Comme l'a noté Jean-Paul II dans son exhortation apostolique Vita Consecrata (1996), " Il pourra résulter de ces nouvelles expériences de communion et de collaboration, le rayonnement d'une spiritualité qui porte à l'action au-delà des frontières de l'Institut ; ce dernier comptera ainsi sur de nouvelles forces pour assurer dans l'Église la continuité de certaines de ses activités caractéristiques. " Cela facilitera " une entente approfondie entre personnes consacrées et laïcs en vue de la mission... " (V.C. n° 55).
D'après La Croix
EN TUNISIE, UN THÉOLOGIEN CHRÉTIEN
des premiers siècles de l'Église mis à l'honneur
Un colloque international sur Tertullien a pu être organisé, courant décembre 2007 à Tunis, grâce à l'amitié entre deux hommes, un chrétien palestinien, Mgr Maroun Lahham, évêque de Tunis depuis le 8 septembre 2005, et un musulman tunisien, M. Mohamed Fantar, professeur d'histoire d'Antiquité chrétienne à l'Université de Tunis. Ce colloque a été pris en charge par la Chaire Ben Ali pour le Dialogue des civilisations et des religions et a rassemblé des spécialistes de diverses origines. Il faut dire que Tertullien (160-240), un Père de l'Eglise d'Occident, fait partie des gloires de la Tunisie, puisqu'il est originaire de Carthage où il naquit et mourut. Issu d'une famille berbère païenne, il se convertit au christianisme à la fin du 2ème s.
C'est à Mgr Lahham qu'est venu le rôle d'ouvrir le Colloque.
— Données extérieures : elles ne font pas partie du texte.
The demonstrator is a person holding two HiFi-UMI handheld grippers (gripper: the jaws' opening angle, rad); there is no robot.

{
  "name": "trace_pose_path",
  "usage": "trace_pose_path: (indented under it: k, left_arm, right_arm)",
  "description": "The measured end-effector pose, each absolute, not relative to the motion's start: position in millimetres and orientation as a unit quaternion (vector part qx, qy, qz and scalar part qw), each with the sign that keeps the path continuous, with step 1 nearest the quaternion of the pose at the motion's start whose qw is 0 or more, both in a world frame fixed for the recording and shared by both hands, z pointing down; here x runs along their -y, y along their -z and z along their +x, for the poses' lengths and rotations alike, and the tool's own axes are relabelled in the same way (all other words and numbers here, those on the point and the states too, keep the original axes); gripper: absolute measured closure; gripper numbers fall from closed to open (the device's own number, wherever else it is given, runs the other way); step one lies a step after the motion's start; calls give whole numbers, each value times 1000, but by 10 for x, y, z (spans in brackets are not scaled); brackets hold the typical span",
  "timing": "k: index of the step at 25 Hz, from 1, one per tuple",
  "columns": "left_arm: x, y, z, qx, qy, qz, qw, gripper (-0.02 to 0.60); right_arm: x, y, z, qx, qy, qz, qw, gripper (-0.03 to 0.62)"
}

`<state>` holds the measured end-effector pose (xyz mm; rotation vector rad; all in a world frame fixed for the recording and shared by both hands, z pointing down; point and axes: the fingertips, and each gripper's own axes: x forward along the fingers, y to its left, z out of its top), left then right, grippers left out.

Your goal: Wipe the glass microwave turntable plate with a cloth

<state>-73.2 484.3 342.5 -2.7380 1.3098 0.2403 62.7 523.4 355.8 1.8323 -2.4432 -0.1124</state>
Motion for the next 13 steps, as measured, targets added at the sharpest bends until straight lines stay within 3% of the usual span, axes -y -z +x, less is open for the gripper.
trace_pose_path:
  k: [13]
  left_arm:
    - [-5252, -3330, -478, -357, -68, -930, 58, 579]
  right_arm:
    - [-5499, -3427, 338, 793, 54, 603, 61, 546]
Il a commencé par en situer l'esprit, en rappelant une phrase de son ami le P. Fantar :
" J'ai une admiration spéciale pour Tertullien ; pourquoi ne ferait-on pas quelque chose à ce sujet? " Et c'est ainsi, précise l'évêque, que le projet a pris corps : une initiative qui est enligne avec l'esprit d'ouverture qui caractérise notre pays. "
Il a ensuite repris quelques lignes d'une catéchèse récente du pape Benoît XVI qui parlait de Tertullien comme " d'un témoin de l'actualité éternelle de la foi, celui qui inaugure la littérature chrétienne en langue latine... L'originalité de sa pensée, liée à l'efficacité incisive de son langage, lui assure une position de relief dans la
littérature chrétienne antique. "
Information de Tunisie
Chez les Sœurs de la Charité de Québec
Depuis 1995, nos sœurs sont très fraternellement accueillies à Beauport dans la grande maison généralice des Sœurs de la Charité de Québec.
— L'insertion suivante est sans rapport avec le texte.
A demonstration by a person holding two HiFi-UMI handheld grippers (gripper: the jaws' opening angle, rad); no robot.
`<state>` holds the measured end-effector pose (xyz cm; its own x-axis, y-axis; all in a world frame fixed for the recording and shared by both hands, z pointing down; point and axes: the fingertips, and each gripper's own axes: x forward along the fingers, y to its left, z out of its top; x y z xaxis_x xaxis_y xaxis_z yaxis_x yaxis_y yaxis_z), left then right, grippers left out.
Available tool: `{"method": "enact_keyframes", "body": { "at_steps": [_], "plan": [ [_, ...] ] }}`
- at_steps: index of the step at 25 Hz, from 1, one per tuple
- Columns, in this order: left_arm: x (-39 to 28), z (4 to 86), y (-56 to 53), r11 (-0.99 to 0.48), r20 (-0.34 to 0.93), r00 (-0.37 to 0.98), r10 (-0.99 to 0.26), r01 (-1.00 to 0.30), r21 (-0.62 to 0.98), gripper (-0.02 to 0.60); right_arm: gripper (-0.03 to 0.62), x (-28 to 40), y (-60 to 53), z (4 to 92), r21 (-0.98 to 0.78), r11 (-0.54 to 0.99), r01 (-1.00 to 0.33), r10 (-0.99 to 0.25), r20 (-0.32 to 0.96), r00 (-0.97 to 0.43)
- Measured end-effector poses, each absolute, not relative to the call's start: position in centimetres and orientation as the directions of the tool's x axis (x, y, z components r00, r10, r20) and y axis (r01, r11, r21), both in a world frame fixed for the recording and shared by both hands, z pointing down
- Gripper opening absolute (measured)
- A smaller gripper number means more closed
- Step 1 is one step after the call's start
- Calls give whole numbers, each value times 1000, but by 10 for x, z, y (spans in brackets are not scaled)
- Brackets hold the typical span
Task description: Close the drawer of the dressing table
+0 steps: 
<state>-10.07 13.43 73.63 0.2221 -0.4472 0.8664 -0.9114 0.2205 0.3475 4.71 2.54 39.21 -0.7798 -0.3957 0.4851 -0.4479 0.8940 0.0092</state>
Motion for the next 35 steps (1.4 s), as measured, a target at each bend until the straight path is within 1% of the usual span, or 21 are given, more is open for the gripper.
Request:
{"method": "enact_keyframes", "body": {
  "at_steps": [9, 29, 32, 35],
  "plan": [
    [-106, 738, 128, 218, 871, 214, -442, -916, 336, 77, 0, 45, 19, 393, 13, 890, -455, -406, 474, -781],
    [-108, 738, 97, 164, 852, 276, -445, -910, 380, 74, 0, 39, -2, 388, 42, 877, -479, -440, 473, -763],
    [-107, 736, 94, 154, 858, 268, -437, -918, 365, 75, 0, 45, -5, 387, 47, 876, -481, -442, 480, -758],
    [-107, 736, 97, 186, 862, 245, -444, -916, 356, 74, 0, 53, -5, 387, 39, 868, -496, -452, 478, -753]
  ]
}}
Savez-vous que Sœurs de la Charité, souvent connues sous le nom des Sœurs Grises, ont été fondée en 1737 à Montréal, autour de Marguerite d'Youville, pour les services des pauvres et des femmes en détresse ? Au cours des années, leurs activités charitables se sont diversifiées, et les sœurs ont formé, au Canada et aux Etats-Unis, six congrégations indépendantes, qui se distinguent par le nom de leur ville d'origine : Montréal, St-Hyacinthe, Ottawa, Québec, Pembroke, Philadelphie. Dans le passé, ces divisions étaient dues au fait qu'on craignait que des fondations hors de Montréal ne deviennent trop lourdes pour la Maison-Mère, si elles lui restaient attachées.